Не прошло и трех минут, как он был уже в книжном магазине, в котором собравшаяся публика должна была приветствовать его супругу. Но вместо праздника и веселья он застал лишь смятение и растерянность – Женя лежала на полу в глубоком обмороке, а под левой грудью на блузке беззвучно расползалось кровавое пятно. Завыла сирена «скорой помощи», и к Жене бросились подоспевшие медики.
Магазин был тут же освобожден от посторонних, Женю уложили на кушетку в кабинете директора, дали кислорода, и она открыла глаза, тревожно, как сквозь туман, рассматривая обступившие ее лица.

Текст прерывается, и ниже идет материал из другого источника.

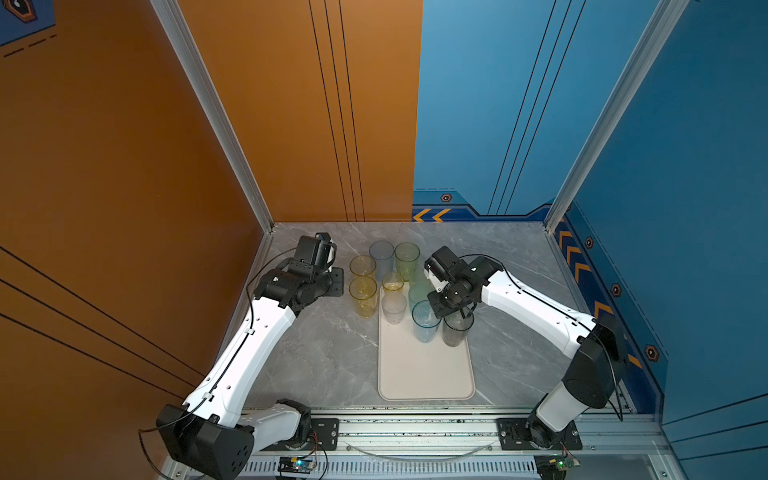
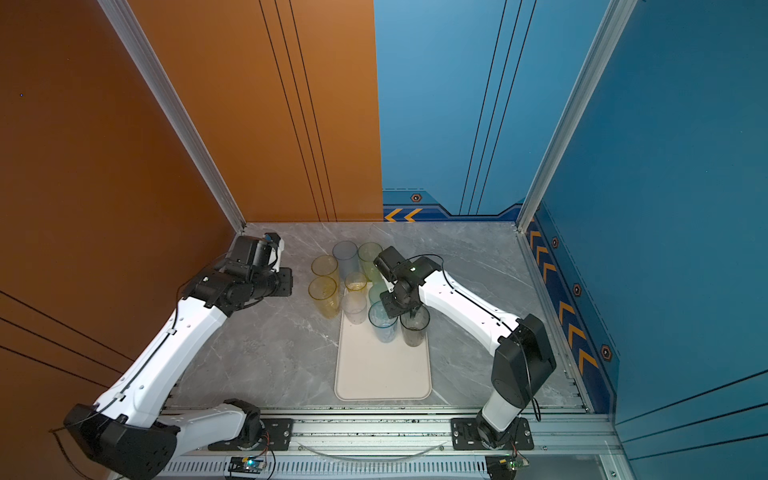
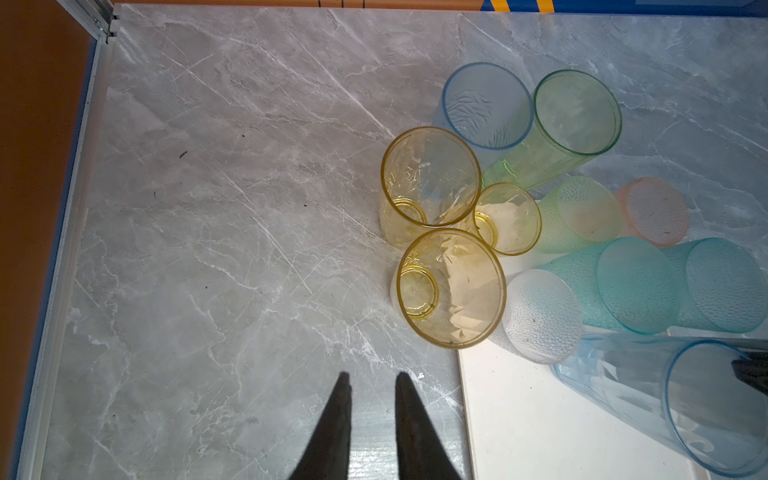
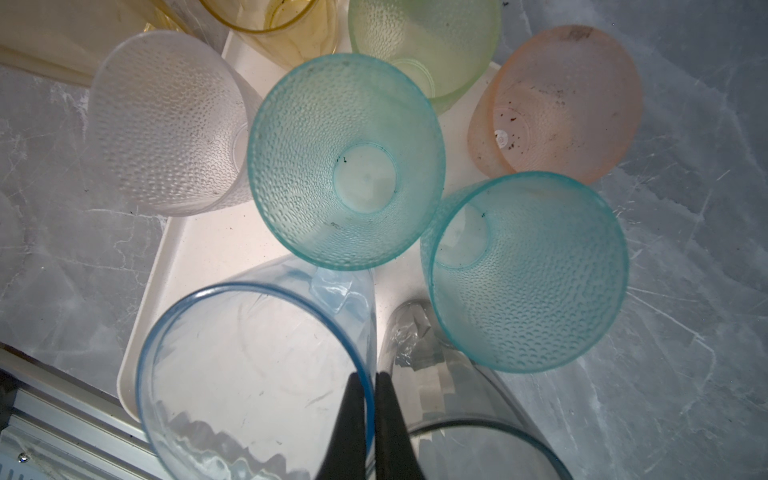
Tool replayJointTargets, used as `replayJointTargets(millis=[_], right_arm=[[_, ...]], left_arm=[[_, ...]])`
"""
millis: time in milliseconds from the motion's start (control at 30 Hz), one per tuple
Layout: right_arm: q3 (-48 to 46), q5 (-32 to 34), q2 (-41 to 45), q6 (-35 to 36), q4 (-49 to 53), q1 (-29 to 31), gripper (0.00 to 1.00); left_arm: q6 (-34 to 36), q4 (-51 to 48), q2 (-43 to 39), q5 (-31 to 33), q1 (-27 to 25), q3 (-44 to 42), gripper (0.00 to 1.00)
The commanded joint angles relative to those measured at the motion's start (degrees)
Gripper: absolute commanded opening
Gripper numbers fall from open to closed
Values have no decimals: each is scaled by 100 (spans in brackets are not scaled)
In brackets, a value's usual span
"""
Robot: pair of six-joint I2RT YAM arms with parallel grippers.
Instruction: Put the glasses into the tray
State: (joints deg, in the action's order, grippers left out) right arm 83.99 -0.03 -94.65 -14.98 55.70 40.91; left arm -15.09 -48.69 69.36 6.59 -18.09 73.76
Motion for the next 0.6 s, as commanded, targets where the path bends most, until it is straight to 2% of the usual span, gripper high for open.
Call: replayJointTargets(millis=[0,567], right_arm=[[-34,-111,70,48,2,5,6],[-22,-135,23,48,46,6,17]], left_arm=[[-73,-88,29,123,-55,93,22],[-64,-95,68,106,-63,91,22]])
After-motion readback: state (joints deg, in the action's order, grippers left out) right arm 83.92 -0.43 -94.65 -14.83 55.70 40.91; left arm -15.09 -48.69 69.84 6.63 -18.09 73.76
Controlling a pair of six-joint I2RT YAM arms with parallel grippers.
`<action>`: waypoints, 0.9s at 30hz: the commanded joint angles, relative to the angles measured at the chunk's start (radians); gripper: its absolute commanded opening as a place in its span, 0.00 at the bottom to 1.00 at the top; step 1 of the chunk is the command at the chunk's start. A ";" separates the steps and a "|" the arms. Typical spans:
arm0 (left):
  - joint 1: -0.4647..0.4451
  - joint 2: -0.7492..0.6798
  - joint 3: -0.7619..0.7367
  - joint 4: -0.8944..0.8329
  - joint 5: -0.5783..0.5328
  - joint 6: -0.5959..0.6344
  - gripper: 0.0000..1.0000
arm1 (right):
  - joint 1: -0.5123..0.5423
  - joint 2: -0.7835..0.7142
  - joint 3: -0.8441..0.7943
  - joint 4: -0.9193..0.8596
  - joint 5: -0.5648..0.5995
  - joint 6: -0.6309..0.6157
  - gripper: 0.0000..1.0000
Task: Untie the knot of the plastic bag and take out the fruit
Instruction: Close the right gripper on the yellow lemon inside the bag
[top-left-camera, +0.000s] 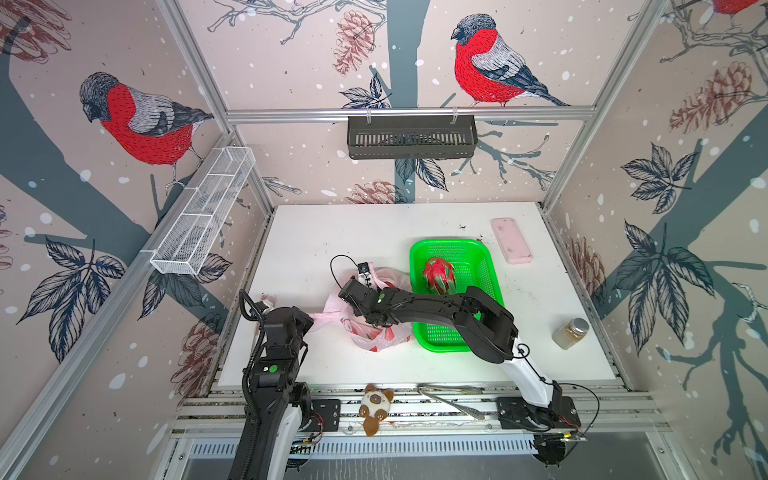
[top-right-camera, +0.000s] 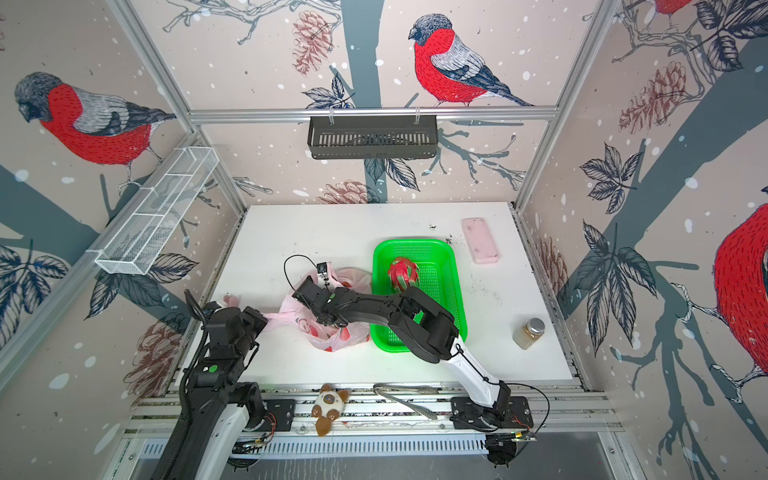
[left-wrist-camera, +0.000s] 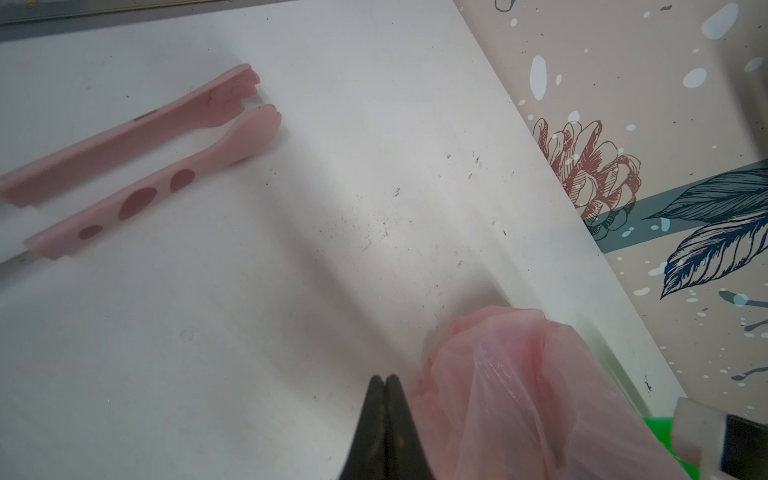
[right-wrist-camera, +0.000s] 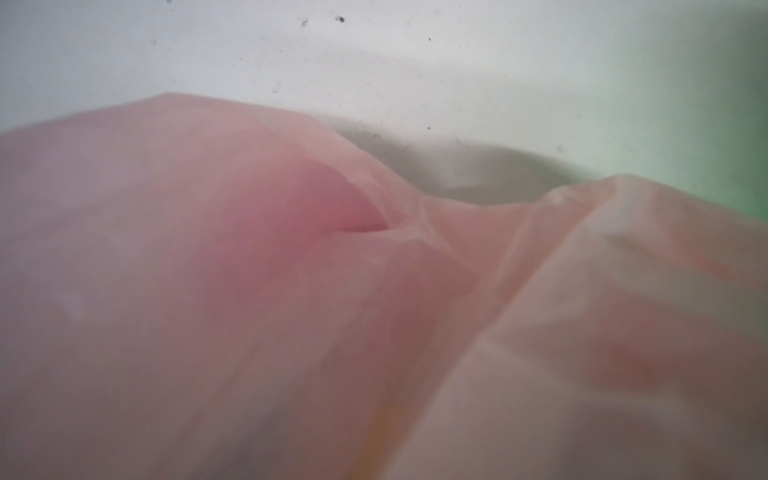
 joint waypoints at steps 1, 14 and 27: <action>-0.001 0.003 -0.003 0.039 -0.011 -0.009 0.00 | 0.002 -0.003 -0.010 -0.118 -0.042 0.030 0.58; -0.001 -0.045 -0.003 0.012 -0.053 -0.010 0.00 | 0.016 -0.118 -0.037 -0.025 -0.021 -0.069 0.32; -0.001 -0.028 0.005 0.072 -0.085 -0.022 0.00 | 0.060 -0.235 -0.045 -0.006 -0.062 -0.142 0.29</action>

И только когда она увидела Алексея, она успокоилась и позволила себя осмотреть ничего не понимавшему доктору.
– Кожа напротив сердца кровоточит, – озадаченно сказал он, протирая очки. – Надо же…
Домой они уехали на «скорой помощи». Женя попросила ни на минуту не оставлять ее одну, и Алексей заботился о ней, и как нянька, и как мать родная, и при этом ни на мгновение не покидал ее из виду.
Через несколько дней она призналась ему, что вдруг явственно увидела, как кобра кусает его в голову, а при этом вторая змея пьет кровь прямо из ее сердца. Наваждение это было или явь, кто знает…
А еще в городе поговаривали о том, что какая-то бомжиха исчезла вдруг на глазах у досужей публики прямо в центральном переходе. Чего, впрочем, только не выдумают бездельники, шатающиеся там по ночам! А в Горенке, в свою очередь, болтливые кумушки разнесли по селу неслыханную новость – бабы, заблудившиеся в пургу в лесу, видели черта, и у того уже была не одна, а двое чертовок! Но все сходились на том, что это самые явные враки.
Вот, пожалуй, и все. Не знаю, что из услышанного мной как-то вечером в деревенском шинке правда, а что нет. Много всего, о читатель, происходит в подлунном мире. А в Горенке, в Горенке и подавно.
Дваждырожденный
Дваждырожденным Богдан назвал себя сам, а сельчане прозвали его просто Контуженным, хотя толком никто не знал, когда именно его контузили – в Афгане или во время Второй мировой войны, – настолько древним казался он под шапкой совсем седых волос, из-под которых виднелось пожелтевшее, в крупных морщинах лицо. Впрочем, никого в селе это якобы и не интересовало, потому что горенчане, хоть и были любопытны до крайности, но виду не показывали и сплетничать предпочитали за глаза. Один только Голова попытался добиться у Дваждырожденного истины в ответ на его требования о пособии и пайке. Но никаких документов у того не оказалось – украли или потерял, и Голова вынужден был заметить со свойственной ему прямотой:
– Тебя, братец, видать под магазином контузило…
Дваждырожденный стерпел и больше к Голове по данному вопросу не заходил и перебивался кое-как на ту пенсию, которую ему неизвестно откуда присылали, да на овощ со своего же огорода.
В селе уже мало кто помнил, почему он окрестил себя Дваждырожденный, хотя история эта была не из банальных. Сказывают, что, пока он носился по далекому Афгану, жители которого отнюдь не спешили с благодарностью принять «интернациональную помощь» и все норовили повесить или, по крайней мере, пристрелить того, кто ее предложил, в Горенку привезли гроб да документы на него, Богдана. Родители его к тому времени уже умерли, и Голова, хотя он и не любил вспоминать об этом, распорядился быстренько похоронить «интернационалиста» на кладбище, подписал все документы, и сопровождавшие гроб солдаты исчезли так же внезапно, как и появились. Голова уже всерьез стал подумывать о том, как бы приступиться к опустевшей хате, и уже было почти решил переписать ее на свою тещу, но тут откуда ни возьмись в селе появился Богдан. И с полным набором орденов, медалей и документов из военного госпиталя. У некоторых знавших его с младенчества старух при виде его чуть не сделался инфаркт, поскольку они уже успели его во всех смыслах похоронить. Но он оказался никаким не привидением и нахально поселился в собственной хате, которую Голова в глубине души уже считал почти своей.